**ABOUT THIS TASK**
Beneath this instruction is a block of data; output from it exactly the lines that run from the one containing "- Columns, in" through the one containing "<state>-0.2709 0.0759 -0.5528", inclusive.

**DATA BLOCK**
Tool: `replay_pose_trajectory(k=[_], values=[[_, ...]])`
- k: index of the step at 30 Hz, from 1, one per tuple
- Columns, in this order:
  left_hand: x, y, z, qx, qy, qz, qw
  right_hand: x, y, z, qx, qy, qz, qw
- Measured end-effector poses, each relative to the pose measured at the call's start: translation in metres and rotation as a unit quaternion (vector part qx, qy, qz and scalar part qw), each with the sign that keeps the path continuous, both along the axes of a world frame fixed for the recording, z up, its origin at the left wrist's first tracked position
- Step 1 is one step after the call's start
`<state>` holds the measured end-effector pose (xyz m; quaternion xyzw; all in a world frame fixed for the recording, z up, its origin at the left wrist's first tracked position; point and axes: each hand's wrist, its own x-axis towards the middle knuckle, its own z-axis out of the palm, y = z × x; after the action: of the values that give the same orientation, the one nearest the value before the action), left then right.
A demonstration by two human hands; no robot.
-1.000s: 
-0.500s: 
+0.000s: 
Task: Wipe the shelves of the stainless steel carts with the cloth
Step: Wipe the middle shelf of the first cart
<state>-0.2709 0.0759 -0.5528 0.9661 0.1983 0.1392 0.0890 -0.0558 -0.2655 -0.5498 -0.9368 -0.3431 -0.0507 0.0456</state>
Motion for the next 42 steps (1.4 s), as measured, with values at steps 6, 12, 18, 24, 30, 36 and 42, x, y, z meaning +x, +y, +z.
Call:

**WRITTEN SOLUTION**
- Columns, in this order:
  left_hand: x, y, z, qx, qy, qz, qw
  right_hand: x, y, z, qx, qy, qz, qw
- Measured end-effector poses, each relative to the pose measured at the call's start: translation in metres and rotation as a unit quaternion (vector part qx, qy, qz and scalar part qw), each with the sign that keeps the path continuous, both along the axes of a world frame fixed for the recording, z up, its origin at the left wrist's first tracked position
- Step 1 is one step after the call's start
`<state>` holds the measured end-effector pose (xyz m; quaternion xyzw; all in a world frame fixed for the recording, z up, its origin at the left wrist's first tracked position; point and axes: each hand's wrist, its own x-axis towards the middle knuckle, its own z-axis out of the palm, y = z × x; after the action: of the values that give the same orientation, the one nearest the value before the action), left then right.
A demonstration by two human hands; no robot.
-1.000s: 
-0.500s: 
+0.000s: 
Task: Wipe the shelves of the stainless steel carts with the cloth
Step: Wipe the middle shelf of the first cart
<state>-0.2709 0.0759 -0.5528 0.9661 0.1983 0.1392 0.0890 -0.0558 -0.2655 -0.5498 -0.9368 -0.3431 -0.0507 0.0456</state>

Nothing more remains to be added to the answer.